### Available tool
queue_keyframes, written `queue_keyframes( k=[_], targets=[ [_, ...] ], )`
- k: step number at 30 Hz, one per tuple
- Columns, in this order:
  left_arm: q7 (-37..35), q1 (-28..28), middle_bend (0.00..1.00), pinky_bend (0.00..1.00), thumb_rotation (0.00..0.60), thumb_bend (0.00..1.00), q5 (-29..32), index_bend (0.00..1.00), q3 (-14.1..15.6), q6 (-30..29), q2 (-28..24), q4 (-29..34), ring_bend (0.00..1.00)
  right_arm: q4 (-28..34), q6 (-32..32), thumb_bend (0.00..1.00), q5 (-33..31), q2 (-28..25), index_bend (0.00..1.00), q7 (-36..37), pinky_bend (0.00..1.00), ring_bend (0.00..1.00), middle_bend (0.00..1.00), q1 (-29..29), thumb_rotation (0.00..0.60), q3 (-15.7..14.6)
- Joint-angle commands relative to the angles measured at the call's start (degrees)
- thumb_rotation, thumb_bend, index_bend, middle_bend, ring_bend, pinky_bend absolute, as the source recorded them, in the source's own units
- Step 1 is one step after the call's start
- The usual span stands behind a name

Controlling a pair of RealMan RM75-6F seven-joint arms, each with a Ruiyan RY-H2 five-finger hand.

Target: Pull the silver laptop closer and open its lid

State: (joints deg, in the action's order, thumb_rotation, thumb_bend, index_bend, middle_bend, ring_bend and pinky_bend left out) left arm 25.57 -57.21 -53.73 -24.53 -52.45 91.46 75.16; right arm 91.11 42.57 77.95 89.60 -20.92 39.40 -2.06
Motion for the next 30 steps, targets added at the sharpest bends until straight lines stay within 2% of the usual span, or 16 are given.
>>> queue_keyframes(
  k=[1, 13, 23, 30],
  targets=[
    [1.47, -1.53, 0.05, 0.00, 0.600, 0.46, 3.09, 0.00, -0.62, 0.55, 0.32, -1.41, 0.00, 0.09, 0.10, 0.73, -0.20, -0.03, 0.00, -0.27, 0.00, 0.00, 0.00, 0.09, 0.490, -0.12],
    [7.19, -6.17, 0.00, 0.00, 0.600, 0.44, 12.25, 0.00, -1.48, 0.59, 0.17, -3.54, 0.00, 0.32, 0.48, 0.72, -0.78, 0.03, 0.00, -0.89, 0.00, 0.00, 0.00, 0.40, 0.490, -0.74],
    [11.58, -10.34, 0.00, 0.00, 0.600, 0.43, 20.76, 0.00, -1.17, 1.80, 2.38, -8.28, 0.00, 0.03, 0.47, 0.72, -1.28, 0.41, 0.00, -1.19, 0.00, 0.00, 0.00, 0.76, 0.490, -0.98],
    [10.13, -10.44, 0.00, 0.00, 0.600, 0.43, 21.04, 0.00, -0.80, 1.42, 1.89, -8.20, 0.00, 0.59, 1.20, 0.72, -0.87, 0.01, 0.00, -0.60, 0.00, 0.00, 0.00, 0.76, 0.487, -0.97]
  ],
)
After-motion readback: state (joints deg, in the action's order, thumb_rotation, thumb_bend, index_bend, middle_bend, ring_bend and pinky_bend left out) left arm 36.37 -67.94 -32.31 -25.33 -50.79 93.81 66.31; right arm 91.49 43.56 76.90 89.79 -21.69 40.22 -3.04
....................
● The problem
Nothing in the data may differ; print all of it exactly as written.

● Reply to the task
### Available tool
queue_keyframes, written `queue_keyframes( k=[_], targets=[ [_, ...] ], )`
- k: step number at 30 Hz, one per tuple
- Columns, in this order:
  left_arm: q7 (-37..35), q1 (-28..28), middle_bend (0.00..1.00), pinky_bend (0.00..1.00), thumb_rotation (0.00..0.60), thumb_bend (0.00..1.00), q5 (-29..32), index_bend (0.00..1.00), q3 (-14.1..15.6), q6 (-30..29), q2 (-28..24), q4 (-29..34), ring_bend (0.00..1.00)
  right_arm: q4 (-28..34), q6 (-32..32), thumb_bend (0.00..1.00), q5 (-33..31), q2 (-28..25), index_bend (0.00..1.00), q7 (-36..37), pinky_bend (0.00..1.00), ring_bend (0.00..1.00), middle_bend (0.00..1.00), q1 (-29..29), thumb_rotation (0.00..0.60), q3 (-15.7..14.6)
- Joint-angle commands relative to the angles measured at the call's start (degrees)
- thumb_rotation, thumb_bend, index_bend, middle_bend, ring_bend, pinky_bend absolute, as the source recorded them, in the source's own units
- Step 1 is one step after the call's start
- The usual span stands behind a name

Controlling a pair of RealMan RM75-6F seven-joint arms, each with a Ruiyan RY-H2 five-finger hand.

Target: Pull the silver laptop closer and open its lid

State: (joints deg, in the action's order, thumb_rotation, thumb_bend, index_bend, middle_bend, ring_bend and pinky_bend left out) left arm 25.57 -57.21 -53.73 -24.53 -52.45 91.46 75.16; right arm 91.11 42.57 77.95 89.60 -20.92 39.40 -2.06
Motion for the next 30 steps, targets added at the sharpest bends until straight lines stay within 2% of the usual span, or 16 are given.
>>> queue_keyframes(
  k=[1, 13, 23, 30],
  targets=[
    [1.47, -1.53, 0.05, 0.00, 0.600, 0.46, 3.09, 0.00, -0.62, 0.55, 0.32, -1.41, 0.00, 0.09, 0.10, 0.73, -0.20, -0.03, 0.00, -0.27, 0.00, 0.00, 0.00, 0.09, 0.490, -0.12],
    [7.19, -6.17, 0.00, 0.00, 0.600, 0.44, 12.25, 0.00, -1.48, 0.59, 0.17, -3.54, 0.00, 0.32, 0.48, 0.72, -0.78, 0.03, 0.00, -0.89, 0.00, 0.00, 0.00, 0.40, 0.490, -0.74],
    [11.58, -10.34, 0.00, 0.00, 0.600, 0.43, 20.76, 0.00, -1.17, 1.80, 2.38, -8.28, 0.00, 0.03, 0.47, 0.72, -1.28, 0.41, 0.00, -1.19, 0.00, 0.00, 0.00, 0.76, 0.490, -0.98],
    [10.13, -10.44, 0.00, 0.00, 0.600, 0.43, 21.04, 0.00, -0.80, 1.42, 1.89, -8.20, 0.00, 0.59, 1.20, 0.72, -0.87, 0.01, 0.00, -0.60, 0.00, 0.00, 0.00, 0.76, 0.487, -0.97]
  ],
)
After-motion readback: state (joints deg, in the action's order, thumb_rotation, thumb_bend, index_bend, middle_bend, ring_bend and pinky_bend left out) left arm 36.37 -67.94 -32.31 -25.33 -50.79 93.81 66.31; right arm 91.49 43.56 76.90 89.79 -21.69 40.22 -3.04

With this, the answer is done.